Founding and early years

John Bradley (1769-1816) was the son of Gabriel and Mary Bradley (née Haden) of the town of Stourbridge, where they ran an iron business including Stourbridge Forge on the River Stour. After Gabriel's death in 1771, Mary married Henry Foster and had seven further children, six of whom survived infancy. The youngest of their sons was James Foster. Henry Foster died in 1793.

John Bradley founded his firm in 1800 in Stourbridge with the financial assistance of Thomas Jukes Collier,[1] a wine merchant from Wellington.[2] Bradley leased land by the Stourbridge Canal.[3] where he set up a forge, a furnace and a rolling and slitting mill. The company produced wrought iron using the puddling process.[4] In 1802 the company was set up as a partnership divided into three: one third held by John Bradley, one third by Thomas Jukes Collier and a third held in trust for the children of the late Henry Foster (John Bradley's six half-brothers and sisters). A steam engine owned by the company, Murray's Hypocycloidal Engine, built in 1805, has been preserved and is now in Thinktank, Birmingham Science Museum. It is the world's third-oldest working steam engine.[5] At this stage the company didn't make iron from ore but bought in pig iron to be turned into wrought iron at the Stourbridge Ironworks.

By 1807 the Foster family share of the company was concentrated in the hands of the brothers James and William Foster.

In 1809 the company acquired Eardinton Forge near the River Severn to the south of Bridgenorth.

William Foster left the partnership in 1813, subsequently running the Stourbridge Forge as an independent business, and, as Thomas Jukes Collier had already sold his share of the company to the other partners, this meant that the company was co-owned by John Bradley and James Foster after this date. John Bradley died 1816.

The company under James Foster

After his half-brother's death, James Foster took control of the enterprise, which included the Stourbridge Iron Works. He was not the sole owner at this stage, however, since a proportion of the company was held in trust for the Bradley children.

In 1823 John Bradley & Co., took a lease of land at Shut End, Kingswinford from J.H.H. Foley with the aim of exploiting the coal and other minerals found there as well as building furnaces. An agreement to construct a rail line to link the Shut End area to a purpose-built canal basin at Ashwood on the Staffordshire and Worcestershire Canal was signed in 1827 by James Foster and Francis Downing, the mineral agent of John William Ward, the 4th Viscount Dudley and Ward.[6] The locomotive that ran on this line Agenoria was constructed by Foster, Rastrick and Company which was a partnership between James Foster and the engineer John Urpeth Rastrick. Agenoria was housed on a siding at Shut End and remained the property of John Bradley & Co.

The Foster, Rastrick & Co business was wound up by mutual consent on 20 June 1831, its assets being absorbed into John Bradley & Co.

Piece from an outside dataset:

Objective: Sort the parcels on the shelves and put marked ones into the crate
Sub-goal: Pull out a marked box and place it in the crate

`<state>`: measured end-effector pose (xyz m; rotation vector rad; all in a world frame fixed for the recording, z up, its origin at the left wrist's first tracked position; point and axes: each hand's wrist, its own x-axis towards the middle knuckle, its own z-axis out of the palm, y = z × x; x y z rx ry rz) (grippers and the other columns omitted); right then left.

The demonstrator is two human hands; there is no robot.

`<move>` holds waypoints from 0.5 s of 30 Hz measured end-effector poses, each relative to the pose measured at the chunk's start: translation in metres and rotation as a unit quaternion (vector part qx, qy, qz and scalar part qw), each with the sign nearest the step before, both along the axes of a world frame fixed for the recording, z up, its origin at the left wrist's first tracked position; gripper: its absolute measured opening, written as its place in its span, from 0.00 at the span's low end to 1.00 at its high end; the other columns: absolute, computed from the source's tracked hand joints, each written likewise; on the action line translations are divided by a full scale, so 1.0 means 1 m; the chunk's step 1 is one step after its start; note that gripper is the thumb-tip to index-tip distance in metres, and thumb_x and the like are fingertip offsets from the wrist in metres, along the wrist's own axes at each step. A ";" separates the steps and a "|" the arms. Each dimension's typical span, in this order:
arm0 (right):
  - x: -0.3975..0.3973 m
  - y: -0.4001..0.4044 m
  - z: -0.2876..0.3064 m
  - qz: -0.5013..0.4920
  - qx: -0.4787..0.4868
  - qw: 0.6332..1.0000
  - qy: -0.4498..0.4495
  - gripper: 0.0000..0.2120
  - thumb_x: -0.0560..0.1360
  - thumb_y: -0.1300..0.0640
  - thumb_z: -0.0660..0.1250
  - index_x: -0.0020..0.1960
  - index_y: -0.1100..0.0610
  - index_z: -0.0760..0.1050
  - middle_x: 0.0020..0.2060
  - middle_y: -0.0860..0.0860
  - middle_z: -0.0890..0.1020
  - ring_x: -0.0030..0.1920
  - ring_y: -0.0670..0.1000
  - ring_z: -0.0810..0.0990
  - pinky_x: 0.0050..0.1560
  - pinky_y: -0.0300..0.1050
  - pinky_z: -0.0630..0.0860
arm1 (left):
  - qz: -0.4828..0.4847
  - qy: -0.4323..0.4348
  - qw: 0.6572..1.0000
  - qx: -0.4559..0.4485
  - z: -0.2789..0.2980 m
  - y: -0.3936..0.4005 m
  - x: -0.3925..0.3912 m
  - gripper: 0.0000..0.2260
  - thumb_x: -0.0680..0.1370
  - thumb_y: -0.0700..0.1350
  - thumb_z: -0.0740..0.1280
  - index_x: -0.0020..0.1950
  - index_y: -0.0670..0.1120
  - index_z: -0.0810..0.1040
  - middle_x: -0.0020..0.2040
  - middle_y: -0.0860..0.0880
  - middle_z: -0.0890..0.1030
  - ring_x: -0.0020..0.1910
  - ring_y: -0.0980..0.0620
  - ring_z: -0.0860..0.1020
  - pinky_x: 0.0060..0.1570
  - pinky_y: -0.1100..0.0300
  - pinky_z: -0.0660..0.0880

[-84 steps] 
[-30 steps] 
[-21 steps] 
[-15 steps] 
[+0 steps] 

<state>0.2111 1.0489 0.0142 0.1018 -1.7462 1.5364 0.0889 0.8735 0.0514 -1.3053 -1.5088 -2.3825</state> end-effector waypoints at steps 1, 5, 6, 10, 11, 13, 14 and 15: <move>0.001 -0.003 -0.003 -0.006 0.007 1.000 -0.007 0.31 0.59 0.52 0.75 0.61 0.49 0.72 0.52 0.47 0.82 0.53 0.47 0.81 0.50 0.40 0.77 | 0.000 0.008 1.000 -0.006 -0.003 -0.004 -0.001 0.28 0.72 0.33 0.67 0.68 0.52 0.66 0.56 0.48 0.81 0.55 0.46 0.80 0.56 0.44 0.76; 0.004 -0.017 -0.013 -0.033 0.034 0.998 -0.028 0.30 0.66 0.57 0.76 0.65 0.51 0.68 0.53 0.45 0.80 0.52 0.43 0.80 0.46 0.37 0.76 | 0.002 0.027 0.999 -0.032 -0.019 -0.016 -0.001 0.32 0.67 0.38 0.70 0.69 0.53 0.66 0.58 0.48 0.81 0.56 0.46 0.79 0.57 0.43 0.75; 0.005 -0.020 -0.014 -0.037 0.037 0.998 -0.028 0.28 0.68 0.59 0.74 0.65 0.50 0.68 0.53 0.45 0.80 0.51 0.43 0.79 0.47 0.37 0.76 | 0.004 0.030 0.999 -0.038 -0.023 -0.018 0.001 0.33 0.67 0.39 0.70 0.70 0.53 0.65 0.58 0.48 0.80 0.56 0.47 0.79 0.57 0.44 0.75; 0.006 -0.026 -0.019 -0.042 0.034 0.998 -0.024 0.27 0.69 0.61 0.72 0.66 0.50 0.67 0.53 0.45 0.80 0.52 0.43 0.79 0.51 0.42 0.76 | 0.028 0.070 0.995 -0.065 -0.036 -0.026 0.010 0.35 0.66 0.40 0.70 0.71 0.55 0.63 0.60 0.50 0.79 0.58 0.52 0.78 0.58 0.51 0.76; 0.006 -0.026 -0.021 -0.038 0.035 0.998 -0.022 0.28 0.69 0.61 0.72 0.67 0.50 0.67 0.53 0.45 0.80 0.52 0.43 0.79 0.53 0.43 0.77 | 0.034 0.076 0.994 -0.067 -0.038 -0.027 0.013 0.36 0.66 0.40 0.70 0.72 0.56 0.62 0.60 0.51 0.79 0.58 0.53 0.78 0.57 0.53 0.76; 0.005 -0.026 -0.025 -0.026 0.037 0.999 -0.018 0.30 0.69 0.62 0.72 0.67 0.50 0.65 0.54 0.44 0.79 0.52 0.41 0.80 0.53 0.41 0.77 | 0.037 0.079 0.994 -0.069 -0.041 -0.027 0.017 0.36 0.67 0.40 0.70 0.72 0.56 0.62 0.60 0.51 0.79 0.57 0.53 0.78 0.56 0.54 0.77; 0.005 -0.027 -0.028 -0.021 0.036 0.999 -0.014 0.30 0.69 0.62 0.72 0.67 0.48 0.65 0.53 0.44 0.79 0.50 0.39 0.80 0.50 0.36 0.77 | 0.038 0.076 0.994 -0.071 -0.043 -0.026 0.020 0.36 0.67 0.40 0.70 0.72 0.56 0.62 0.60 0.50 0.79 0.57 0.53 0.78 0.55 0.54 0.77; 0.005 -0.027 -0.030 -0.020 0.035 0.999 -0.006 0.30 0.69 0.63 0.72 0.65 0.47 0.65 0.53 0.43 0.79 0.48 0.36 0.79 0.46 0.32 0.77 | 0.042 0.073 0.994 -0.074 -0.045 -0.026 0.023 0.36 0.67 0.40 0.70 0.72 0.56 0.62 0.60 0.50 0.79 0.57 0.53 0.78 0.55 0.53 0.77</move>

A guide to Stourbridge and its vicinity published in 1832 gave the following description of the company: "on the left bank of the canal, occupying a space intervening between its channel and that of the Stour, being the south side of the wharf; stands the vast range of buildings denominated Stourbridge Iron Works, conducted under the firm of John Bradley and Co. This extensive concern, generally considered as belonging to James Foster, Esq. comprehends all the various parts of the iron processes with the exception of the incipient one of smelting the ore, the pigs being obtained from distant localities."[7] The same source reported: "every species of requisite machinery, from the potent Leviathan of the mechanic arts, to the minutest instrument, is here in full operation, and the multiform articles demanded by the artisan, are completely prepared and supplied. Under the same firm, large works in the county of Salop and elsewhere are carried on; as also extensive collieries at Shutt-end, Kingswinford, and in the vicinity of Dudley."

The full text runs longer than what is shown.